= WHAT YOU WILL DO =
Using the material that follows, output exactly the lines from the one containing "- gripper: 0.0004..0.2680" through the one containing "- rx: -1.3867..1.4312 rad", with both ends kept.

= DATA FOR ANALYSIS =
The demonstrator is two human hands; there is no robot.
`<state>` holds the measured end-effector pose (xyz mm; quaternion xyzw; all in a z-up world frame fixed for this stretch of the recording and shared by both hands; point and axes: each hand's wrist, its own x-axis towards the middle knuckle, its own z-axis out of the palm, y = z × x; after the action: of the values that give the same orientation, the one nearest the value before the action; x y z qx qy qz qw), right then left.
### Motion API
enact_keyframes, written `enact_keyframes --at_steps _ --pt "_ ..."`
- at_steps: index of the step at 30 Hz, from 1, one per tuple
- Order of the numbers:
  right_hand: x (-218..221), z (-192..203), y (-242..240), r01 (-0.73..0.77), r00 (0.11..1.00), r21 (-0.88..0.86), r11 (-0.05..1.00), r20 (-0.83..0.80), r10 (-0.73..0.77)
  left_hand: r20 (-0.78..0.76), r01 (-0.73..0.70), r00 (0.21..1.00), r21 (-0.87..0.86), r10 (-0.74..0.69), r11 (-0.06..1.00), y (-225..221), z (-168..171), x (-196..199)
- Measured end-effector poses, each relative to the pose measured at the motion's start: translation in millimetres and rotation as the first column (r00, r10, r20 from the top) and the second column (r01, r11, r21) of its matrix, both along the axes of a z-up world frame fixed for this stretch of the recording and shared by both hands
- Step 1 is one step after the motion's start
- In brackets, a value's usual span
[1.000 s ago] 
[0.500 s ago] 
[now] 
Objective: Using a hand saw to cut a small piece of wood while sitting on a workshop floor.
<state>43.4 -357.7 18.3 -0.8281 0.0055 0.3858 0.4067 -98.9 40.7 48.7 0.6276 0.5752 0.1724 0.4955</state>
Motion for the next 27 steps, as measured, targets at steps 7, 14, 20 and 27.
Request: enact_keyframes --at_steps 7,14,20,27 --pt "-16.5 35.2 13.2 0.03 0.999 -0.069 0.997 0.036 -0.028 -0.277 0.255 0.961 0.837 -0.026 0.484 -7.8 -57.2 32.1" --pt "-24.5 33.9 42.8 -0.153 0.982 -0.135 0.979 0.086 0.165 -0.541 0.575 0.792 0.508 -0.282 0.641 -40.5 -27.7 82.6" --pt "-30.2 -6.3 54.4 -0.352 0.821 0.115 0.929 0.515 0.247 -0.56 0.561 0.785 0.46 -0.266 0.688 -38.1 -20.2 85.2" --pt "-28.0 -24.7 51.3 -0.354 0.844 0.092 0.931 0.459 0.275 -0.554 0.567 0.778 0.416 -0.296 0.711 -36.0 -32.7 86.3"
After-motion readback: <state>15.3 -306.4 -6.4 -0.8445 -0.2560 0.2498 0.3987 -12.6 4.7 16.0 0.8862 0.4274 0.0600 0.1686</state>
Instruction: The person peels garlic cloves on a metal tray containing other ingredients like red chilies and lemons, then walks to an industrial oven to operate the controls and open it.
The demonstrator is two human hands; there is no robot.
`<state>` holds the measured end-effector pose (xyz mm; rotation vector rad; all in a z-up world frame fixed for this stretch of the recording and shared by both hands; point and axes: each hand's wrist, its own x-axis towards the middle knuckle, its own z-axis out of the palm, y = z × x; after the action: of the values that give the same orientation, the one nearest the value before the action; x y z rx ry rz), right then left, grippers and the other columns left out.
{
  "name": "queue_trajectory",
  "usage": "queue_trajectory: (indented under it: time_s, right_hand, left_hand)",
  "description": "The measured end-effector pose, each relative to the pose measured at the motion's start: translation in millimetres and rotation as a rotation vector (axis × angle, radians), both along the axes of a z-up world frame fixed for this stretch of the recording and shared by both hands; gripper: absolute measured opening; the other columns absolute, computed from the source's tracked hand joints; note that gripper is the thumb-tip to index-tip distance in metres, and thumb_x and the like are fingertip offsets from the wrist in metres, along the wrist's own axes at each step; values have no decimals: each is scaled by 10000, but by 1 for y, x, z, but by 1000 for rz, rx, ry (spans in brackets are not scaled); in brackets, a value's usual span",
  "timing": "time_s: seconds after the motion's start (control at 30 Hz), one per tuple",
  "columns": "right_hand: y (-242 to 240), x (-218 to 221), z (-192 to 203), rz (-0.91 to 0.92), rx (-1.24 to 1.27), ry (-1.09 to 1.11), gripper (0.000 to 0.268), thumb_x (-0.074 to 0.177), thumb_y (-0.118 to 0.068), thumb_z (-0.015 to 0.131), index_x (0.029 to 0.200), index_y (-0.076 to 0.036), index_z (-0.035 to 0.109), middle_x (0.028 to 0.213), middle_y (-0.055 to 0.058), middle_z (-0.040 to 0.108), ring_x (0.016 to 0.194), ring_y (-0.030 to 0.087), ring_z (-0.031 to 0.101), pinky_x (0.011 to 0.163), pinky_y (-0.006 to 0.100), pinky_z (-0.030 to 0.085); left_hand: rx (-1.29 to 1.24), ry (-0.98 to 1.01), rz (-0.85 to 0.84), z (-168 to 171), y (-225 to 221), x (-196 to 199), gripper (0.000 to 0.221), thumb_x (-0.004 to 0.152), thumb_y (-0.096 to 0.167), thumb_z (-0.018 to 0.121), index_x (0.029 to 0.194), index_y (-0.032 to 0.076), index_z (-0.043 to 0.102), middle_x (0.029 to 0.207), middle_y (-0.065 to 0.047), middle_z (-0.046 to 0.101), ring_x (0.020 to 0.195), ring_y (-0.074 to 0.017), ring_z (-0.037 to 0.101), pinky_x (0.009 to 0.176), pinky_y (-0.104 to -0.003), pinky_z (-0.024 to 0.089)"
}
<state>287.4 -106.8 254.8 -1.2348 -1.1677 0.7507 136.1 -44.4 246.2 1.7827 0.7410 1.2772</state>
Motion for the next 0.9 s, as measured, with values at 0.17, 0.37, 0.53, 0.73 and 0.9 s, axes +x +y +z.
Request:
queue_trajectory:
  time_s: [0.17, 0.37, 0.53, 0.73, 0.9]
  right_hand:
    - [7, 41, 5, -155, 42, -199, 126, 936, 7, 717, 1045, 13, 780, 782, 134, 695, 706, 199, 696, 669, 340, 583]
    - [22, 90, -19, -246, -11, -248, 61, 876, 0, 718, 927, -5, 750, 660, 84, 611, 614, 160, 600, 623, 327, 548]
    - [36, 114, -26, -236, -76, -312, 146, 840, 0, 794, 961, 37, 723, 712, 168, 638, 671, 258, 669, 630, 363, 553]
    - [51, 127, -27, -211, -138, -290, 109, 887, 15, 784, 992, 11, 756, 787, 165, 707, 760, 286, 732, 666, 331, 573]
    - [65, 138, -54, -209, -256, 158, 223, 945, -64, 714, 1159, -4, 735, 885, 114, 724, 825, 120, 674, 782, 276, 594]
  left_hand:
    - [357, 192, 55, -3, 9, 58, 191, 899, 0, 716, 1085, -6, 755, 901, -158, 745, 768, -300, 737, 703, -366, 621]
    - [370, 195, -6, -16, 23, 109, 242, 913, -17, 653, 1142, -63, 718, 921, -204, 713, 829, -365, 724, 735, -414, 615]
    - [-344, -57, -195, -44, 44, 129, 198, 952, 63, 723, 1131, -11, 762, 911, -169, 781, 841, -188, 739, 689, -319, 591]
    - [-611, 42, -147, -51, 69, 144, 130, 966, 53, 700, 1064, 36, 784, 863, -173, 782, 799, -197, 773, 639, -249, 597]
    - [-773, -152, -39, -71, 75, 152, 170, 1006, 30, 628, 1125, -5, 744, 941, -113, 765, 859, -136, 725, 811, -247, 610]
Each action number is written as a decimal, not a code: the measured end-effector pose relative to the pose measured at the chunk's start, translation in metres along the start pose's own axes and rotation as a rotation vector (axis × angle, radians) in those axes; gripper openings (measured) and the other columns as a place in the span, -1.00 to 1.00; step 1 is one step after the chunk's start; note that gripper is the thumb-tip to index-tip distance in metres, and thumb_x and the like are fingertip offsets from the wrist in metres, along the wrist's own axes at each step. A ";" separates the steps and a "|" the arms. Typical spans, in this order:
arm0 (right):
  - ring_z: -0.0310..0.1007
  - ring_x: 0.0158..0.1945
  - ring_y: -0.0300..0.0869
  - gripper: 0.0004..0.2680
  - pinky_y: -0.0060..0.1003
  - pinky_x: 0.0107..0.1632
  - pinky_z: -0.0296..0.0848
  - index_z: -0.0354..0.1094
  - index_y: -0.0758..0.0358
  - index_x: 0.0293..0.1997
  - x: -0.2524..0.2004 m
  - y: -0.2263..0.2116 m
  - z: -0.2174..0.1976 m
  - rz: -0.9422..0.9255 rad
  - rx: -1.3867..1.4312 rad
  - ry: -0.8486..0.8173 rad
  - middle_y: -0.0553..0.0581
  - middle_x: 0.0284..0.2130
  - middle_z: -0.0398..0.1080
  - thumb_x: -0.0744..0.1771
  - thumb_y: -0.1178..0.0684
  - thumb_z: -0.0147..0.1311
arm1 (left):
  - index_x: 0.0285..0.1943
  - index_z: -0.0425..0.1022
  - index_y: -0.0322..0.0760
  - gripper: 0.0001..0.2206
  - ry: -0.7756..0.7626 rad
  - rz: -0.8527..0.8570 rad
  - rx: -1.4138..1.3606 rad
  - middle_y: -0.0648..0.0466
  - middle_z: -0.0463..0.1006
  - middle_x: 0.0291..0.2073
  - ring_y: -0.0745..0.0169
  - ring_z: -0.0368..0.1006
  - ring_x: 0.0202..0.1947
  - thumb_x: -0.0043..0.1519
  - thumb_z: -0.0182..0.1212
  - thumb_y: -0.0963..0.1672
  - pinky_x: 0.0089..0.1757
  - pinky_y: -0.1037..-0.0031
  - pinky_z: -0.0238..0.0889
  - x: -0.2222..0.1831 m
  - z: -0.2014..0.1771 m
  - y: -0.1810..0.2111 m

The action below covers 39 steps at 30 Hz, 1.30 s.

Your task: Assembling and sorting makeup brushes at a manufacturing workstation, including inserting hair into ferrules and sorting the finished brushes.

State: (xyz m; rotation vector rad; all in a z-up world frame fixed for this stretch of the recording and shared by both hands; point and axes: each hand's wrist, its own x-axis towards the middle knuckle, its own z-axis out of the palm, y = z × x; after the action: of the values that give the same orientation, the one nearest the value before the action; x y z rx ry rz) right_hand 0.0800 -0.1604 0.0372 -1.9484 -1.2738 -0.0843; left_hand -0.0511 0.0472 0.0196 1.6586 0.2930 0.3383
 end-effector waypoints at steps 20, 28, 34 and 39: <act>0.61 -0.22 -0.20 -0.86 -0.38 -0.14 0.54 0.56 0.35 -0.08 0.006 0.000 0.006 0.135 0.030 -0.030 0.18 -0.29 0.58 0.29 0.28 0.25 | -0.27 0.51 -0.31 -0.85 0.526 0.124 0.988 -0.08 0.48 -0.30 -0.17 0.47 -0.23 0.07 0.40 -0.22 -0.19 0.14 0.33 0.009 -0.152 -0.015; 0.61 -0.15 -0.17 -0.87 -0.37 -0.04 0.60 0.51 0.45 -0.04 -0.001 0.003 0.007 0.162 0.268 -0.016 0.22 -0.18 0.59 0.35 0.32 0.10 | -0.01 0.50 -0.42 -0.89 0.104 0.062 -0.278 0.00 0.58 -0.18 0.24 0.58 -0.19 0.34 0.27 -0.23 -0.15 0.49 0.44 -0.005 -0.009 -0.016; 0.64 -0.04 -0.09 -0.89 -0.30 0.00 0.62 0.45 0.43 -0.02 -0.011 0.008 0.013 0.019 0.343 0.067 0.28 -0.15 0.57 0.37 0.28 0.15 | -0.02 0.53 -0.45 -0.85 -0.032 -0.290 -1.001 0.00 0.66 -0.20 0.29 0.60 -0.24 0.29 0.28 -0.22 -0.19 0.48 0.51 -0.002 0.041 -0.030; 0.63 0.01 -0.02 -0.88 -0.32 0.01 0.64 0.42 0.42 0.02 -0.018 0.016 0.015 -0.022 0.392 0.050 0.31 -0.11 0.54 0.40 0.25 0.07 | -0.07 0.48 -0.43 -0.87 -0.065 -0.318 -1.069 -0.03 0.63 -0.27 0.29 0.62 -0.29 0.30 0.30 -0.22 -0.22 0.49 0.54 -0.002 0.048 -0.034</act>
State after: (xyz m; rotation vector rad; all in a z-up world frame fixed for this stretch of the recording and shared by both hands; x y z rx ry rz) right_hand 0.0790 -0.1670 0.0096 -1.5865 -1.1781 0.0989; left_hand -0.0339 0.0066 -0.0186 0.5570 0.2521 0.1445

= OUTPUT OF THE TASK =
  - gripper: 0.0004..0.2680
  - pinky_y: -0.0060..0.1003
  - pinky_x: 0.0107..0.1632
  - pinky_z: -0.0296..0.0848
  - index_z: -0.0354..0.1094
  - index_y: -0.0758..0.0358
  - index_x: 0.0293..0.1997
  - x: -0.2524..0.2004 m
  - y: -0.2263..0.2116 m
  - z: -0.2174..0.1976 m
  - rz: -0.9422..0.9255 rad
  - rx: -1.3867..1.4312 rad

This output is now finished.